Baromètre Unsa : le personnel enseignant est au plus bas

Publié le 08 octobre 2025 par Loris
Baromètre Unsa : le personnel enseignant est au plus bas

Le mal-être des personnels de l'Éducation nationale atteint un pic. Les résultats du 13e baromètre Unsa Éducation, présentés le 16 septembre 2025, témoignent d'une rupture : seuls 3 % des enseignants sont en accord avec les choix politiques en matière d'éducation. Un triste record jamais égalé en dix ans. 

53 000 personnels ont été interrogés par le syndicat lors de la traditionnelle enquête qui tire le portrait de l'Éducation nationale. Morgane Verviers, secrétaire générale de l'Unsa Éducation attend la fameuse « rupture » mentionnée par Sébastien Lecornu lors de son discours d'entrée à Matignon. 

« Comment reconnaître ces métiers qui constituent un maillon essentiel de notre société ? », c'est la question que pose le baromètre. 

Un cap à revoir 

« Ce que révèlent nos résultats, ce n’est pas une crise liée à des personnalités, mais l’échec d’une politique et d’une vision », souligne la secrétaire générale Morgane Verviers. Elle estime que depuis 2017, le gouvernement ne cesse d'en demander « toujours plus avec toujours moins » de moyens. 

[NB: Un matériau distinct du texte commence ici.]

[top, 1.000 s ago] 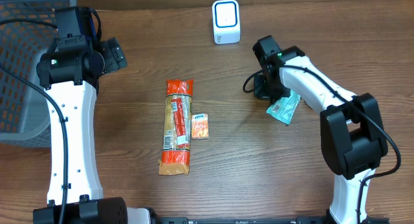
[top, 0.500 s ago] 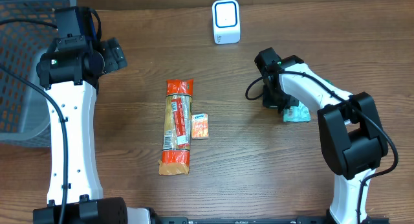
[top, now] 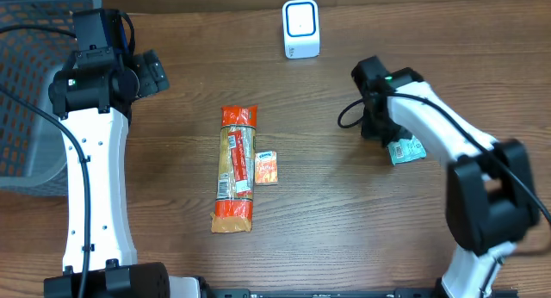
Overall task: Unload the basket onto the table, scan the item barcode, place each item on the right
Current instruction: 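Carry the wipe pack right and set it down near the jar, then move the right gripper over the orange Kleenex pack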
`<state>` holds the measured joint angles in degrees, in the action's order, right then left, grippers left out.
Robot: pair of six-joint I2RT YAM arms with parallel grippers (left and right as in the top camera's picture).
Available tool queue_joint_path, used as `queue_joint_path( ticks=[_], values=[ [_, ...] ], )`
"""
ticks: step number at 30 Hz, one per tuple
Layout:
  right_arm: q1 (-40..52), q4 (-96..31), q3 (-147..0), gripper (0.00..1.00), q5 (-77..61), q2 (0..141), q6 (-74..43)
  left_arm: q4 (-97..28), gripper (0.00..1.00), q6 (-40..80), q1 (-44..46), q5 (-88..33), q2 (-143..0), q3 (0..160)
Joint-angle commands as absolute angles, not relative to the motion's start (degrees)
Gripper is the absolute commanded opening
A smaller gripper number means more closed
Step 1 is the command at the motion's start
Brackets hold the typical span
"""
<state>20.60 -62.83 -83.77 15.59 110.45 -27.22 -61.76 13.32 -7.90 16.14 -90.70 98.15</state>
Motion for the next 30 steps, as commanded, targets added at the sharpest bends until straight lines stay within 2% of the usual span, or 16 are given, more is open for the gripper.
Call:
queue_joint_path(
  ticks=[1,3,4,7,12,15,20,30],
  values=[
    [20.23,-63.70,-83.64,0.13,10.48,104.40,-25.10,-61.71,1.00,12.84,-7.86,16.91,-89.89,99.20],
    [20.23,-63.86,-83.64,0.16,1.58,103.79,-21.10,-61.71,1.00,12.84,-7.86,16.91,-89.89,99.20],
    [20.27,-63.72,-83.64,0.24,-3.81,103.79,-19.35,-61.71,1.00,12.84,-7.86,16.91,-89.89,99.20],
    [21.52,-60.05,-81.69,0.32,-19.07,104.03,-16.10,-61.71,1.00,12.84,-7.86,16.91,-89.89,99.20],
    [25.87,-51.13,-75.94,0.44,-21.34,104.05,-18.59,-61.71,1.00,12.84,-7.86,16.91,-89.89,99.20],
    [29.04,-44.16,-71.90,0.47,-21.30,104.05,-23.00,-61.71,1.00,12.84,-7.86,16.91,-89.89,99.20],
    [35.81,-28.88,-63.99,0.81,-20.97,104.07,-27.27,-61.73,1.00,12.84,-7.86,16.91,-89.89,99.20],
    [38.61,-28.77,-62.96,0.80,-18.65,104.03,-30.04,-61.71,1.00,12.84,-7.86,16.91,-89.89,99.20]
  ],
)
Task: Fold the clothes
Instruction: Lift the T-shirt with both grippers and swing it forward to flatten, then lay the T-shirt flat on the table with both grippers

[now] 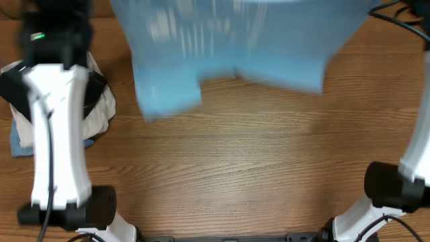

Si les enseignants aiment leur métier (90,3 %), ils sont de moins en moins nombreux à se dire heureux de l'exercer (73 % en 2025 contre 80,9 % en 2018). Au fil des années, davantage de collègues envisagent de quitter l'Éducation nationale à cause des conditions de travail. « Ce n’est pas une fuite individuelle, c’est un signal collectif », note Unsa Éducation.

L’enquête montre que 22 % seulement des personnels interrogés « conseilleraient leur métier à un jeune de leur entourage », contre la moitié des répondants il y a dix ans. La faute à « une politique qui n'a d'attractivité que le nom », selon Morgane Verviers. 

Les priorités des enseignants

Interrogés sur leurs priorités, les personnels répondent : 

  • le pouvoir d'achat (61 %)
  • la charge de travail (45 %)
  • les perspectives de carrière (30 %)

Sur le plan des formations, « plus d’un personnel sur deux déclare n’avoir reçu aucune formation adaptée depuis trois ans », précise Morgane Verviers. Alors que les enseignants « demandent la possibilité de se former avec des formations certifiantes et dont le contenu leur convient ».

Autre point de crispation des enseignants : l'école inclusive. Selon Morgane Viviers, les collègues « alertent sur les difficultés qu'ils rencontrent ». « Depuis des années, nous demandons à revenir sur ce qui était très prévu dans le premier degré, de la prévention avec des équipes en Rased », ajoute-t-elle.